A positive response to this availability challenge is the exciting innovation in mechanical and chemical recycling technologies. The push toward a circular PET economy is reshaping value chains and requiring unprecedented collaboration across sectors, particularly with regard to PET converters.
So, what are the main types of PET recycling, and what’s the latest progress?
Mechanical Recycling Leads
The most common method of PET recycling currently, mechanical recycling involves sorting, washing, shredding and remelting plastic without changing its chemical structure.

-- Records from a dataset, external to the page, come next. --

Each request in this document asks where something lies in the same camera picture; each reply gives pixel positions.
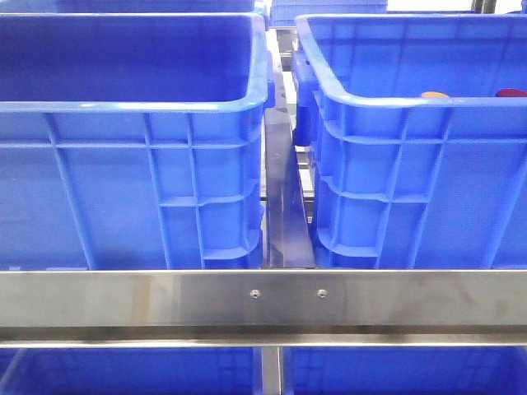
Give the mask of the blue crate lower right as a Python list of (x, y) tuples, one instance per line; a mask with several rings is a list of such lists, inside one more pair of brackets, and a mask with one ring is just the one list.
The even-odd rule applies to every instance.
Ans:
[(292, 347), (288, 394), (524, 394), (513, 346)]

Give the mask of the blue crate lower left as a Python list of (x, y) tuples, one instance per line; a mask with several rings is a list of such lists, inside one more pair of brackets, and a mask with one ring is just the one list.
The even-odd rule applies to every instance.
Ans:
[(253, 348), (28, 349), (3, 394), (260, 394)]

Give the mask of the blue crate front right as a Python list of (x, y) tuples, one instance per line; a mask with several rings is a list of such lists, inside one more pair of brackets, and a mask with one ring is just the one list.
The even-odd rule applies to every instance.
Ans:
[[(324, 268), (526, 265), (523, 14), (296, 18), (294, 140)], [(422, 98), (441, 91), (448, 98)]]

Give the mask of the red mushroom push button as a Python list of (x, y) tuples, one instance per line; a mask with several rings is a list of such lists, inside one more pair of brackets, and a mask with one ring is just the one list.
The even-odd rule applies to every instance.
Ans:
[(502, 88), (496, 92), (495, 96), (501, 98), (526, 98), (527, 91), (518, 88)]

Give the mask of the blue crate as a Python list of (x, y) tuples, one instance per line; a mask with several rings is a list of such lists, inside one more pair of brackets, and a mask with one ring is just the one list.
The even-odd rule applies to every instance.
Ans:
[(288, 394), (524, 394), (513, 346), (292, 347)]
[[(294, 140), (324, 268), (526, 265), (523, 14), (296, 18)], [(441, 91), (448, 98), (422, 98)]]
[(1, 13), (255, 12), (268, 15), (270, 1), (1, 1)]
[(293, 26), (295, 18), (307, 14), (386, 13), (386, 0), (283, 0), (273, 1), (270, 25)]
[(28, 349), (3, 394), (260, 394), (253, 348)]
[(253, 13), (1, 16), (1, 268), (262, 264)]

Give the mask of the steel centre divider rail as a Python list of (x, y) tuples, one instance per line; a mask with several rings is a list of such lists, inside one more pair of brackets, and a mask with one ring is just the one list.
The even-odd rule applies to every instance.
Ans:
[(278, 34), (266, 32), (272, 57), (275, 105), (264, 115), (267, 261), (273, 269), (316, 267), (283, 79)]

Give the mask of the blue crate rear right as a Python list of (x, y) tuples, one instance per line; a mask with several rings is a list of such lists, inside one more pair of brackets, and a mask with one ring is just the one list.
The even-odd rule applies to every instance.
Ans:
[(307, 14), (386, 13), (386, 0), (283, 0), (273, 1), (270, 25), (293, 26), (295, 18)]

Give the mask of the steel shelf front rail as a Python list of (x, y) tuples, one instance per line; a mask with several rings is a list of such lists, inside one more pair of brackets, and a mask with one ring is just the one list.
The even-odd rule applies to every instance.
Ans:
[(523, 270), (1, 275), (4, 347), (525, 343)]

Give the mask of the blue crate front left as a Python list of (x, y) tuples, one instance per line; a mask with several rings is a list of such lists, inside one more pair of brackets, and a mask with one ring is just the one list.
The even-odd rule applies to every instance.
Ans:
[(253, 13), (1, 16), (1, 268), (262, 264)]

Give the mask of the blue crate rear left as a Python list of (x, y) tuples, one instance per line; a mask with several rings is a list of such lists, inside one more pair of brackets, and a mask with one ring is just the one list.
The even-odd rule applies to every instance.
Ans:
[(270, 1), (1, 1), (1, 13), (255, 12), (268, 15)]

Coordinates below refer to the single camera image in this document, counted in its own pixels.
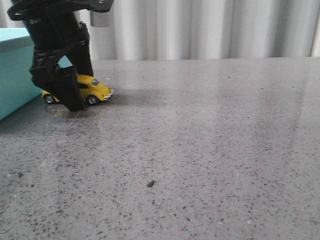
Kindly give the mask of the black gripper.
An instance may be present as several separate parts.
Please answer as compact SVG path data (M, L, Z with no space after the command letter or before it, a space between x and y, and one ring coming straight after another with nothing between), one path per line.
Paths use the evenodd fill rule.
M23 10L23 24L34 43L31 80L71 112L84 109L76 72L94 76L90 35L86 24L78 22L74 14L79 10L80 7L27 7ZM72 66L61 68L59 61L66 54Z

PET and HDPE are already widely mechanically recycled across Europe and the US, making it accessible, but challenges include limitations in achieving clean, single-polymer streams.
There’s also the medium- to long-term issue of quality degradation after repeated cycles, as well as the problem of potential unsuitability for food-grade applications.
Chemical Recycling Continues Growth
The depolymerisation of PET is the chemical recycling process, which is currently less available but certainly growing in popularity and accessibility, with various early-stage plants in Europe and the US.
The technical part is that chemical recycling breaks down PET into monomers, which are then repolymerised into virgin-quality PET. The tricky part is that this process consumes a lot of energy and requires highly complex technology, so the initial capital costs are high.
Other Technologies Face Hurdles
While mechanical and chemical recycling are by far the two leading technologies, there are a few other options that have their fans—and their detractors.
Solvent-based recycling, also known as ‘dissolution’, is currently available in Europe on a limited commercial basis. This process dissolves polymers using solvents without breaking molecular chains, which is handy. As you can imagine, it requires significant chemical expertise for handling and purification, so it’s expensive and, consequently, not widely adopted.
Pyrolysis is steadily increasing in popularity for polyolefins like LDPE and PP, but it’s not yet suitable for PET, due to issues with feedstock consistency, emissions and the purity of the end product. This process converts mixed plastic waste into fuel or feedstock through thermal decomposition. There is some investment in pyrolysis in the US, but it’s largely unheard of in Europe for commercial applications.
Perhaps the most experimental option is enzymatic recycling, which uses enzymes to break down polymers—including PET—into monomers at low temperatures. There are some R&D and pilot projects in Europe, but scalability, required investment and uncertainty about how these enzymes perform are still being worked out.
For PET converters, these evolving technologies and their various pros and cons mean adapting to more complex rPET streams, investing in certification and traceability and staying aligned with both legislative requirements and the sustainability goals of stakeholders.